Rezension

Ein neues Buch über die Geheimnisse der Psyche

Lena Kuhlmann  hat das Buch „Psyche hat doch jeder

Lena Kuhlmann hat das Buch „Psyche hat doch jeder

Foto: Eden Books

Die Psychotherapeutin Lena Kuhlmann erklärt anschaulich die unterschiedlichen Therapien, Pillen und seelischen Erkrankungen

„Wer schon immer mal wissen wollte, was genau der Unterschied zwischen einem Psychiater und einem Psychotherapeuten ist, wie es in der Psychia­trie heutzutage wirklich aussieht und wie man die Psyche schützen kann, damit es nicht zu einem Ungleichgewicht kommt, der ist hier richtig“, schreibt Lena Kuhlmann in ihrem Internet-Blog über ihr gerade erschienenes Buch „Psyche? Hat doch jeder!“.
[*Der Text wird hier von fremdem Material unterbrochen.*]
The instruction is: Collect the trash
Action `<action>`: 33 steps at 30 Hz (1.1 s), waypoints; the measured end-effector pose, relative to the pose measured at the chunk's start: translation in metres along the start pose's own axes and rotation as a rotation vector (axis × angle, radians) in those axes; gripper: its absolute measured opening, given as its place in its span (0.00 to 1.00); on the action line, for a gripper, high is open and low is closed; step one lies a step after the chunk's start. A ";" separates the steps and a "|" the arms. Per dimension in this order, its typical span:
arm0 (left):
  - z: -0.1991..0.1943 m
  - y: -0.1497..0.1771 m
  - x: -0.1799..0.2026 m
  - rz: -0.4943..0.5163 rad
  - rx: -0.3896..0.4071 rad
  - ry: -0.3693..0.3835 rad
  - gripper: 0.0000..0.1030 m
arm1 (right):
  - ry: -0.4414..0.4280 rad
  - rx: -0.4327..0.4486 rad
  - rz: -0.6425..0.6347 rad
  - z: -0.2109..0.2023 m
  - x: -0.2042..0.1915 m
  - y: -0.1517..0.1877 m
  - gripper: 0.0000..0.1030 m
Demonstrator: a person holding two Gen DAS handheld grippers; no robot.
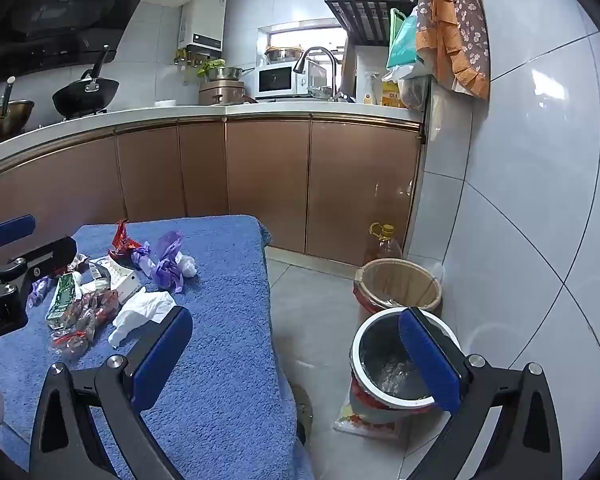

Etwa jeder dritte Deutsche im Alter zwischen 18 und 79 Jahren erleidet einmal im Leben eine seelische Erkrankung, dazu gehören auch Angststörungen, Alkoholabhängigkeit, Depressionen. Die Psychotherapeutin Kuhlmann bringt dem Laien leicht verständlich ihr Fachwissen nahe, erklärt die Entwicklung von Sigmund Freud bis zu „Dr. Google“ oder die Wirkungsweise einer Reihe von „Happy Pills“, mit denen psychische Symptome behandelt werden können. Über ihren Beruf sagt sie, er sei spannend wie ein Krimi.

Die Tiefenpsychologin schreibt anschaulich und wirft auch einen Blick auf die heutige Gesellschaft mit der jungen „Generation beziehungsunfähig“, die sich sowohl Geborgenheit und Sicherheit als auch absolute Freiheit, Abenteuer und Abwechslung wünsche – doch eine feste Partnerschaft und Single gleichzeitig bleiben unvereinbar. Gerade in Beziehungen verbergen sich häufig psychische Konflikte, zum Beispiel Kon­trolle und Unterwerfung, Selbstwert oder Schuld. Das Buch bietet dazu eine Menge Information, auch für Angehörige von psychisch Erkrankten.

Nach der Lektüre sind einige Geheimnisse um die Psyche gelüftet. Kuhlmann will aufklären, mit Vorurteilen aufräumen und zu einem offeneren gesellschaftlichen Umgang mit seelischen Erkrankungen beitragen. Es entsteht beim Lesen die Erkenntnis, dass das geheimnisvolle und oft noch tabubeladene Thema psychische Störungen und Erkrankungen genauso selbstverständlich betrachtet werden kann wie eine Grippe.